Question

Compute the expected return and risk on your portfolio using the following information: you invest 20%, 40%, and 40% in assets A, B, and C, respectively: Expected returns on assets A, B, and C: 10%, 5%, and 2%, respectively. Standard deviations of A, B, and C are 10%, 6%, and 1%, respectively.

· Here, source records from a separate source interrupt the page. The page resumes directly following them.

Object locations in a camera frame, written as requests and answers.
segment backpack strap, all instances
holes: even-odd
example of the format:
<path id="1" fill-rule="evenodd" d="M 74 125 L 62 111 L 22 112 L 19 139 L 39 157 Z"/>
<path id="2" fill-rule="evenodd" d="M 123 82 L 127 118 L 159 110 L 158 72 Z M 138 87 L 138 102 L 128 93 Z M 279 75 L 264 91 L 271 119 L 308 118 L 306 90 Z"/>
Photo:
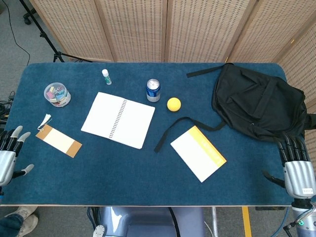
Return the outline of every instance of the backpack strap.
<path id="1" fill-rule="evenodd" d="M 233 64 L 233 63 L 225 63 L 225 64 L 223 64 L 221 66 L 218 66 L 218 67 L 213 67 L 213 68 L 203 69 L 203 70 L 192 72 L 192 73 L 187 73 L 187 77 L 190 78 L 190 77 L 195 77 L 195 76 L 199 76 L 199 75 L 202 75 L 202 74 L 210 73 L 212 71 L 215 71 L 217 69 L 222 68 L 226 64 Z"/>
<path id="2" fill-rule="evenodd" d="M 316 129 L 316 115 L 307 114 L 304 122 L 304 130 Z"/>
<path id="3" fill-rule="evenodd" d="M 178 118 L 169 128 L 167 128 L 167 130 L 163 133 L 162 137 L 160 138 L 158 144 L 156 145 L 155 147 L 155 152 L 159 152 L 160 149 L 162 148 L 163 146 L 163 143 L 164 141 L 166 140 L 167 138 L 167 135 L 168 135 L 168 132 L 170 130 L 170 128 L 172 128 L 176 123 L 180 122 L 181 120 L 185 120 L 185 119 L 188 119 L 190 120 L 195 126 L 197 127 L 200 127 L 202 129 L 205 129 L 207 131 L 217 131 L 217 130 L 220 130 L 222 127 L 224 127 L 226 125 L 226 123 L 222 120 L 221 123 L 219 125 L 217 125 L 216 127 L 210 127 L 200 121 L 197 121 L 195 119 L 192 119 L 190 117 L 181 117 L 181 118 Z"/>

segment white cap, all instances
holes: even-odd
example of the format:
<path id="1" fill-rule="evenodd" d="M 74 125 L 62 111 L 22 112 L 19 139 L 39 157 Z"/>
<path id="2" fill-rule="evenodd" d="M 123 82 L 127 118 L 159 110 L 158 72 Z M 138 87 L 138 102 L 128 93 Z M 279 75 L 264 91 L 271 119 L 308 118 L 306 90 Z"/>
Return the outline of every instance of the white cap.
<path id="1" fill-rule="evenodd" d="M 103 74 L 104 77 L 108 77 L 109 76 L 109 72 L 106 69 L 102 70 L 102 74 Z"/>

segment yellow and white notebook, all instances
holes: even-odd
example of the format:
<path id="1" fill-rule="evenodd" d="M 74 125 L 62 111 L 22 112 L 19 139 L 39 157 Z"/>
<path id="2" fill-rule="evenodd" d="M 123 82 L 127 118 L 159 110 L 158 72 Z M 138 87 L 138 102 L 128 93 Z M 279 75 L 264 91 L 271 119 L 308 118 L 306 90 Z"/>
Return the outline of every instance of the yellow and white notebook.
<path id="1" fill-rule="evenodd" d="M 201 182 L 226 162 L 196 126 L 171 142 L 171 146 Z"/>

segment paper tag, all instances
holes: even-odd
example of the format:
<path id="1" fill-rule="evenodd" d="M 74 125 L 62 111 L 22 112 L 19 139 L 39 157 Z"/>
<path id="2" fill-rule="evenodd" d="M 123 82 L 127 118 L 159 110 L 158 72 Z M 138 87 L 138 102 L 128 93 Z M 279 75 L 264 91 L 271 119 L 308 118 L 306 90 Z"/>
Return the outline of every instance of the paper tag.
<path id="1" fill-rule="evenodd" d="M 305 188 L 305 189 L 302 189 L 302 190 L 303 190 L 303 194 L 314 194 L 312 188 Z"/>
<path id="2" fill-rule="evenodd" d="M 47 124 L 36 136 L 72 158 L 75 157 L 82 146 L 81 143 Z"/>

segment blue carpet table surface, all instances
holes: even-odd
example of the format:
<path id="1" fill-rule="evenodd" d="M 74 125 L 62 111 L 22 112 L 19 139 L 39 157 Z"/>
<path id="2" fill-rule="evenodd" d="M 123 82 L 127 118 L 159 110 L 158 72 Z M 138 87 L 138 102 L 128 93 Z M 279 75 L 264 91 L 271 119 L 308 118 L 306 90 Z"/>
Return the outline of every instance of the blue carpet table surface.
<path id="1" fill-rule="evenodd" d="M 210 126 L 221 119 L 211 107 L 220 70 L 188 79 L 186 73 L 219 63 L 40 63 L 23 72 L 6 129 L 23 125 L 32 134 L 25 142 L 15 170 L 33 163 L 26 176 L 3 188 L 3 204 L 60 205 L 289 205 L 285 189 L 269 182 L 262 170 L 283 179 L 277 146 L 247 137 L 227 125 L 201 131 L 227 162 L 201 183 L 171 147 L 170 142 L 193 125 L 178 123 L 159 153 L 154 147 L 179 117 L 190 116 Z M 238 66 L 285 79 L 277 64 L 238 63 Z M 112 85 L 101 74 L 107 68 Z M 146 82 L 161 84 L 161 99 L 146 98 Z M 52 82 L 71 93 L 63 108 L 49 104 L 43 91 Z M 154 106 L 155 113 L 141 150 L 80 129 L 98 92 Z M 181 109 L 170 112 L 166 103 L 178 97 Z M 71 158 L 35 137 L 45 114 L 50 126 L 82 143 Z"/>

The Covariances between the assets are all zero but the covariance between B and C which is 1.

Answer 1

The following data is provided:

Assets	Weights	Expected Return	Standard Deviation
A	20%	10%	10%
B	40%	5%	6%
C	40%	2%	1%

Weight of A in the portfolio = w_A = 20%, Weight of B in the portfolio = w_B = 40%, Weight of C in the portfolio = w_C = 40%

Expected return on A = R_A = 10%, Expected return on B = R_B = 5%, Expected return on C = R_C = 2%

Standard deviation of A = σ_A = 10%, Standard deviation of B = σ_B = 6%, Standard deviation of C = σ_C = 1%

Correlation between A and B = ρ(A, B) = 0, Correlation between A and C = ρ(A, C) = 0,

Correlation between B and C = ρ(B, C) = 1

Expected Return on portfolio is calculated using the below formula:

E[R_P] = w_A*R_A + w_B*R_B + w_C*R_C = 20%*10% + 40%*5% + 40%*2% = 4.8%

Variance of the portfolio is calculated using the formula:

σ²_P= w_A²*σ_A² + w_B²*σ_B² + w_C²*σ_C² + 2*ρ(A,B)*w_A*w_B*σ_A*σ_B + 2*ρ(B,C)*w_B*w_C*σ_B*σ_C + 2*ρ(A,C)*w_A*w_C*σ_A*σ_C

σ²_P = 20%²*10%² + 40%²*6%² + 40%²*1%² + 0 + 2*1*40%*40%*6%*1% + 0 = 0.0004+0.000576+0.000016+0.000192 = 0.001184

Standard deviation is the square-root of varianceStandard deviation of the portfolio = σ_P = 0.001184^1/2 = 0.0344093

Please note that in the question it is wrongly mentioned as Covariance. It should be correlation coefficient

Answer

Expected Return on Portfolio = 4.8%

Standard deviation or risk of portfolio = 3.44093%